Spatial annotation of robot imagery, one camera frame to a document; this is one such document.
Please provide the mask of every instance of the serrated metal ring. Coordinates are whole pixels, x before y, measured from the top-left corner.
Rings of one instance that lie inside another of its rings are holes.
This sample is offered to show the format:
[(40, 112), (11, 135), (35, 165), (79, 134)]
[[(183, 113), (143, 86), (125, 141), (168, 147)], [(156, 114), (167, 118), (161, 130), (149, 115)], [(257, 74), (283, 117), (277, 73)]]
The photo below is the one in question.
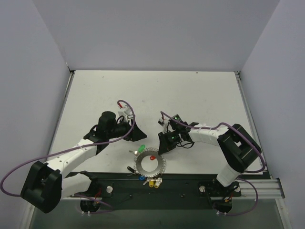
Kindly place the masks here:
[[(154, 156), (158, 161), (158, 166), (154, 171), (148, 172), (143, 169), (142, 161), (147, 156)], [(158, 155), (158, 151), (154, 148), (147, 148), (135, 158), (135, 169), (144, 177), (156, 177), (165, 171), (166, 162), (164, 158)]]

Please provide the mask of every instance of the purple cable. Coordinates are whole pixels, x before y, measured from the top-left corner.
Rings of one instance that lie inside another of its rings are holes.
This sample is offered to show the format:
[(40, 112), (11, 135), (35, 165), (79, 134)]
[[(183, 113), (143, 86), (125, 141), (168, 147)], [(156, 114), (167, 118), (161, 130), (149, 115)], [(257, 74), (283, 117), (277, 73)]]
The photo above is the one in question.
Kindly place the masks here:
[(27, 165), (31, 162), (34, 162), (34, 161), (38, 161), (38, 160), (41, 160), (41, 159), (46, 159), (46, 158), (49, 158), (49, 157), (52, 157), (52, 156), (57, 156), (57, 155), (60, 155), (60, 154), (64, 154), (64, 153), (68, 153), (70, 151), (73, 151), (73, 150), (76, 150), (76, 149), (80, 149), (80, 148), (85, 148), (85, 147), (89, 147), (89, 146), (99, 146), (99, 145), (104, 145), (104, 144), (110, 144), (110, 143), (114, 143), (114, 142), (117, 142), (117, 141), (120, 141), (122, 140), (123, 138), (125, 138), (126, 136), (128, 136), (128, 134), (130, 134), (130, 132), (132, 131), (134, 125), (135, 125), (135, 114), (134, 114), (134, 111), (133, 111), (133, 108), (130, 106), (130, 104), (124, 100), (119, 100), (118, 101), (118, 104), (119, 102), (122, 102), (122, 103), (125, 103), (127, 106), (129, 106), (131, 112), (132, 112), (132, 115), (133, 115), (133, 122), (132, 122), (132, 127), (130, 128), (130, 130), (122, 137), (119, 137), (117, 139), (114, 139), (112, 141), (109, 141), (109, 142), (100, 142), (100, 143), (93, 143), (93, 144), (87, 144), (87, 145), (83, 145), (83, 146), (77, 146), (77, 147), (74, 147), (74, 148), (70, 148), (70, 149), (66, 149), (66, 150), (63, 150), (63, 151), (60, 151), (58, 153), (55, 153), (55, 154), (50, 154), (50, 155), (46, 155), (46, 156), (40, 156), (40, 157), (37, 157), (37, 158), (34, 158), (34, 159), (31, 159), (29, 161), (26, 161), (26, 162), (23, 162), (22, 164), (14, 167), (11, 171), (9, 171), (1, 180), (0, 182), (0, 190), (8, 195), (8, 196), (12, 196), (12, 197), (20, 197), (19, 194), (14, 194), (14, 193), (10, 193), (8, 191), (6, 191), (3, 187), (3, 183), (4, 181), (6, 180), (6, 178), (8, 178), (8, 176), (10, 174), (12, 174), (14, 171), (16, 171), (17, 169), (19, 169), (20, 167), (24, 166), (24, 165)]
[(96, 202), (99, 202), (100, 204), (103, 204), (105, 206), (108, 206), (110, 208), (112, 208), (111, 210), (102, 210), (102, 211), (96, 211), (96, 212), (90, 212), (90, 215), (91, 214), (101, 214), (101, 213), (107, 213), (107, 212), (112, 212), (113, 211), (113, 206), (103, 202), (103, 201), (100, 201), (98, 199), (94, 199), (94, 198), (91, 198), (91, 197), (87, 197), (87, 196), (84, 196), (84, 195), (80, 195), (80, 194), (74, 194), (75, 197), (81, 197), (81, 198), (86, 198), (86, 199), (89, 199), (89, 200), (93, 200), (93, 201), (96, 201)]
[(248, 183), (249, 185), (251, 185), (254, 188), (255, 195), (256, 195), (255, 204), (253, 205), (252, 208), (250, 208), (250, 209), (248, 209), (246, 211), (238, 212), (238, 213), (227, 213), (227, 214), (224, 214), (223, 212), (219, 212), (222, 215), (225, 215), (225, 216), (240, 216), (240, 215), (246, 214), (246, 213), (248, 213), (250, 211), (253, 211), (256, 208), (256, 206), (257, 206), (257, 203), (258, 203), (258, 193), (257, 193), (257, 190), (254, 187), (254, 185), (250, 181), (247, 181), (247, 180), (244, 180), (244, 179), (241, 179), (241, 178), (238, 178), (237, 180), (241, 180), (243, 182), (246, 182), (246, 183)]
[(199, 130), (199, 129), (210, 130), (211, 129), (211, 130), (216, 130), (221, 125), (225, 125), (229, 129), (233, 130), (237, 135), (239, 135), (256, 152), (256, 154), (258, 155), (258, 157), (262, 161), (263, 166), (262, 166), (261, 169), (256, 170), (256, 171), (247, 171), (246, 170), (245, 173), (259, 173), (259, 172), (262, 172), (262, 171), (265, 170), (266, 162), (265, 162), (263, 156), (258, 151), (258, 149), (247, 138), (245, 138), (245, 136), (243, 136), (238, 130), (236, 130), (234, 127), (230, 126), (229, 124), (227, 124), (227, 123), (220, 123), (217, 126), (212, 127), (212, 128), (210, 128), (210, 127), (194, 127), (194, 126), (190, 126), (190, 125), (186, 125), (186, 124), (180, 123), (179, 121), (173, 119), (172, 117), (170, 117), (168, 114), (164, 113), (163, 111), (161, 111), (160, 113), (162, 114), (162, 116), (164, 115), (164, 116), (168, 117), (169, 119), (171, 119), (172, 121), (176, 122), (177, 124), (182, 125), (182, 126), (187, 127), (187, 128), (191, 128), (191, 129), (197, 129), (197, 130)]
——
**The problem:**
Reproduce the records verbatim, omitting all images they contain.

**Task output:**
Spatial annotation of robot imagery, one camera frame to a document; this is one such document.
Please provide the mask of every instance of the serrated metal ring. Coordinates are whole pixels, x before y, measured from the top-left corner.
Rings of one instance that lie inside another of its rings are holes.
This sample is offered to show the format:
[(40, 112), (11, 135), (35, 165), (79, 134)]
[[(183, 113), (143, 86), (125, 141), (168, 147)], [(156, 114), (167, 118), (161, 130), (149, 115)], [(257, 74), (283, 117), (277, 73)]]
The photo below is the one in question.
Kindly place the masks here:
[[(154, 156), (158, 161), (158, 166), (154, 171), (148, 172), (143, 169), (142, 161), (147, 156)], [(158, 155), (158, 151), (154, 148), (147, 148), (135, 158), (135, 169), (144, 177), (156, 177), (165, 171), (166, 162), (164, 158)]]

Please provide the mask of every instance of the purple cable. Coordinates are whole pixels, x before y, measured from the top-left corner.
Rings of one instance that lie inside another of its rings are holes.
This sample is offered to show the format:
[(40, 112), (11, 135), (35, 165), (79, 134)]
[[(183, 113), (143, 86), (125, 141), (168, 147)], [(156, 114), (167, 118), (161, 130), (149, 115)], [(257, 74), (283, 117), (277, 73)]]
The photo above is the one in question.
Kindly place the masks here:
[(27, 165), (31, 162), (34, 162), (34, 161), (38, 161), (38, 160), (41, 160), (41, 159), (46, 159), (46, 158), (49, 158), (49, 157), (52, 157), (52, 156), (57, 156), (57, 155), (60, 155), (60, 154), (64, 154), (64, 153), (68, 153), (70, 151), (73, 151), (73, 150), (76, 150), (76, 149), (80, 149), (80, 148), (85, 148), (85, 147), (89, 147), (89, 146), (99, 146), (99, 145), (104, 145), (104, 144), (110, 144), (110, 143), (114, 143), (114, 142), (117, 142), (117, 141), (120, 141), (122, 140), (123, 138), (125, 138), (126, 136), (128, 136), (128, 134), (130, 134), (130, 132), (132, 131), (134, 125), (135, 125), (135, 114), (134, 114), (134, 111), (133, 111), (133, 108), (130, 106), (130, 104), (124, 100), (119, 100), (118, 101), (118, 104), (119, 102), (122, 102), (122, 103), (125, 103), (127, 106), (129, 106), (131, 112), (132, 112), (132, 115), (133, 115), (133, 122), (132, 122), (132, 127), (130, 128), (130, 130), (122, 137), (119, 137), (117, 139), (114, 139), (112, 141), (109, 141), (109, 142), (100, 142), (100, 143), (93, 143), (93, 144), (87, 144), (87, 145), (83, 145), (83, 146), (77, 146), (77, 147), (74, 147), (74, 148), (70, 148), (70, 149), (66, 149), (66, 150), (63, 150), (63, 151), (60, 151), (58, 153), (55, 153), (55, 154), (50, 154), (50, 155), (46, 155), (46, 156), (40, 156), (40, 157), (37, 157), (37, 158), (34, 158), (34, 159), (31, 159), (29, 161), (26, 161), (26, 162), (23, 162), (22, 164), (14, 167), (11, 171), (9, 171), (1, 180), (0, 182), (0, 190), (8, 195), (8, 196), (12, 196), (12, 197), (20, 197), (19, 194), (14, 194), (14, 193), (10, 193), (8, 191), (6, 191), (3, 187), (3, 183), (4, 181), (6, 180), (6, 178), (8, 178), (8, 176), (10, 174), (12, 174), (14, 171), (16, 171), (17, 169), (19, 169), (20, 167), (24, 166), (24, 165)]
[(96, 202), (99, 202), (100, 204), (103, 204), (105, 206), (108, 206), (110, 208), (112, 208), (111, 210), (102, 210), (102, 211), (96, 211), (96, 212), (90, 212), (90, 215), (91, 214), (101, 214), (101, 213), (107, 213), (107, 212), (112, 212), (113, 211), (113, 206), (103, 202), (103, 201), (100, 201), (98, 199), (94, 199), (94, 198), (91, 198), (91, 197), (87, 197), (87, 196), (84, 196), (84, 195), (80, 195), (80, 194), (74, 194), (75, 197), (81, 197), (81, 198), (86, 198), (86, 199), (89, 199), (89, 200), (93, 200), (93, 201), (96, 201)]
[(248, 183), (249, 185), (251, 185), (254, 188), (255, 195), (256, 195), (255, 204), (253, 205), (252, 208), (250, 208), (250, 209), (248, 209), (246, 211), (238, 212), (238, 213), (227, 213), (227, 214), (224, 214), (223, 212), (219, 212), (222, 215), (225, 215), (225, 216), (240, 216), (240, 215), (246, 214), (246, 213), (248, 213), (250, 211), (253, 211), (256, 208), (256, 206), (257, 206), (257, 203), (258, 203), (258, 193), (257, 193), (257, 190), (254, 187), (254, 185), (250, 181), (247, 181), (247, 180), (244, 180), (244, 179), (241, 179), (241, 178), (238, 178), (237, 180), (241, 180), (243, 182), (246, 182), (246, 183)]
[(199, 130), (199, 129), (210, 130), (211, 129), (211, 130), (216, 130), (221, 125), (225, 125), (229, 129), (233, 130), (237, 135), (239, 135), (256, 152), (256, 154), (258, 155), (258, 157), (262, 161), (263, 166), (262, 166), (261, 169), (256, 170), (256, 171), (247, 171), (246, 170), (245, 173), (259, 173), (259, 172), (262, 172), (262, 171), (265, 170), (266, 162), (265, 162), (263, 156), (258, 151), (258, 149), (247, 138), (245, 138), (245, 136), (243, 136), (238, 130), (236, 130), (234, 127), (230, 126), (229, 124), (227, 124), (227, 123), (220, 123), (217, 126), (212, 127), (212, 128), (210, 128), (210, 127), (194, 127), (194, 126), (190, 126), (190, 125), (186, 125), (186, 124), (180, 123), (179, 121), (173, 119), (172, 117), (170, 117), (168, 114), (164, 113), (163, 111), (161, 111), (160, 113), (162, 114), (162, 116), (164, 115), (164, 116), (168, 117), (169, 119), (171, 119), (172, 121), (176, 122), (177, 124), (182, 125), (182, 126), (187, 127), (187, 128), (191, 128), (191, 129), (197, 129), (197, 130)]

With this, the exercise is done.